Arnica is a natural remedy known for its potential to reduce bruising and inflammation. Arnica gel or cream can be applied topically to the bruised area.

Vitamin K Cream

Vitamin K is believed to help with bruise healing. Look for creams or serums containing vitamin K and apply them to the bruised area.

Avoid Heat

Avoid hot showers, saunas, or intense physical activities for a few days post-treatment, as heat can exacerbate bruising.

Over-the-Counter Products

Some over-the-counter products, such as bromelain supplements or topical creams containing ingredients like bromelain or kojic acid, may help reduce the appearance of bruises.

Cover-Up Makeup

Cosmetics specially designed to conceal bruises and blemishes can be used to mask the bruised area temporarily.

Time and Patience

Most importantly, allow your body time to heal naturally. Bruises will gradually fade, so be patient during the process.

When to Seek Medical Attention

In most cases, post-filler bruises are a temporary and harmless side effect. However, there are instances when you should consult your injector or a healthcare professional:

If the bruise is exceptionally painful or shows signs of infection.

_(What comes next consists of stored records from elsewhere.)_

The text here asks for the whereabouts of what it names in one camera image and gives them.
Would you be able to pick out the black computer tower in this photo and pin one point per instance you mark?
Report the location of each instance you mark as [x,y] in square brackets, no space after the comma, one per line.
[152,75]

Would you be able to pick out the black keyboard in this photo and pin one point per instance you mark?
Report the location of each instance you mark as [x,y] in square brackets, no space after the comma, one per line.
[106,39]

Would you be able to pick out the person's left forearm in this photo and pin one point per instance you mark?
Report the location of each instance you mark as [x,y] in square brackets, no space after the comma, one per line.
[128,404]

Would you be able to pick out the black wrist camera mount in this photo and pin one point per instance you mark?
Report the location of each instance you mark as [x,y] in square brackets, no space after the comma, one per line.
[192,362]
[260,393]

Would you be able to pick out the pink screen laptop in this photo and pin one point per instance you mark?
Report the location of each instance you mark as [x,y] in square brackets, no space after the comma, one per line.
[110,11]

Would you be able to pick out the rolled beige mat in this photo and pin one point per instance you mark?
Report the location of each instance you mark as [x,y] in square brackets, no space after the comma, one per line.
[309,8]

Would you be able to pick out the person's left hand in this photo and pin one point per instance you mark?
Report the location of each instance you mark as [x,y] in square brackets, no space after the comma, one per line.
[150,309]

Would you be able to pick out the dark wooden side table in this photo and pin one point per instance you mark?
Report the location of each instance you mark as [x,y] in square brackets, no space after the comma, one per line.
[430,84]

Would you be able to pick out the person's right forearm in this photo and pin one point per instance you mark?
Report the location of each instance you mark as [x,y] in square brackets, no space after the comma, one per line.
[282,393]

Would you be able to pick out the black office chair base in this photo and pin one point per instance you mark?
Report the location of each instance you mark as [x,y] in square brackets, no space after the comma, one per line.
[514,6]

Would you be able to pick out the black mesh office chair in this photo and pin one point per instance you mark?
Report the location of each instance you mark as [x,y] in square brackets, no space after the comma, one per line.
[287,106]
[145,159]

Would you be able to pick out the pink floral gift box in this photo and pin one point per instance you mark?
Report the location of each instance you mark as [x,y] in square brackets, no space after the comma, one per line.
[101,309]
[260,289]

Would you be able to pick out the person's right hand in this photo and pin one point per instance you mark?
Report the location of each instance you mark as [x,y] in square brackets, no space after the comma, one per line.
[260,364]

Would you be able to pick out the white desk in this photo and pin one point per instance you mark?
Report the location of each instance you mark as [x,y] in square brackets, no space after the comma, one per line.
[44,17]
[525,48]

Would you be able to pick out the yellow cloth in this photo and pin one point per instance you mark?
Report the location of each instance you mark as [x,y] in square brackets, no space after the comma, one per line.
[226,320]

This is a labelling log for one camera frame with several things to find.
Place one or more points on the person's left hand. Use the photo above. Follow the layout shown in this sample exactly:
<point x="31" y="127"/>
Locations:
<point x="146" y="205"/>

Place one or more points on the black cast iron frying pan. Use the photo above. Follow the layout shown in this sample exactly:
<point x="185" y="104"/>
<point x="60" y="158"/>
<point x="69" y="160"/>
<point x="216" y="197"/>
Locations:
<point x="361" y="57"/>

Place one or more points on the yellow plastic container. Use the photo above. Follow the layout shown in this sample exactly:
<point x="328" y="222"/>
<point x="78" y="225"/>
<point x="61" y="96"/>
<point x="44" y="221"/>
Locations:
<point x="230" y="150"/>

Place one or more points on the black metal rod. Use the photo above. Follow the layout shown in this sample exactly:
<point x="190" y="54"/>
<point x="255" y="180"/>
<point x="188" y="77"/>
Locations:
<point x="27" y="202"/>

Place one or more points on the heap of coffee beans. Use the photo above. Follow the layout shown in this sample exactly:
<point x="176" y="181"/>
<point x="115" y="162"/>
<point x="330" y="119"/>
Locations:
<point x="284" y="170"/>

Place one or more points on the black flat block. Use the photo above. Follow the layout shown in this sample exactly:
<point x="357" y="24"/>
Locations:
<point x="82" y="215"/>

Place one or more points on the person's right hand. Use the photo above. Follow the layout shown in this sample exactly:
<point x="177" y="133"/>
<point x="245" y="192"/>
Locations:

If the bruising persists beyond the usual two-week timeframe.

If you notice any unusual or severe reactions.


Bruising after dermal filler treatments is a common but temporary occurrence. By understanding why it happens and following expert-recommended tips and remedies, you can minimize bruise duration and visibility, allowing you to enjoy the desired results of your filler treatment more quickly. Remember that everyone’s body responds differently, so patience is key as your skin naturally heals.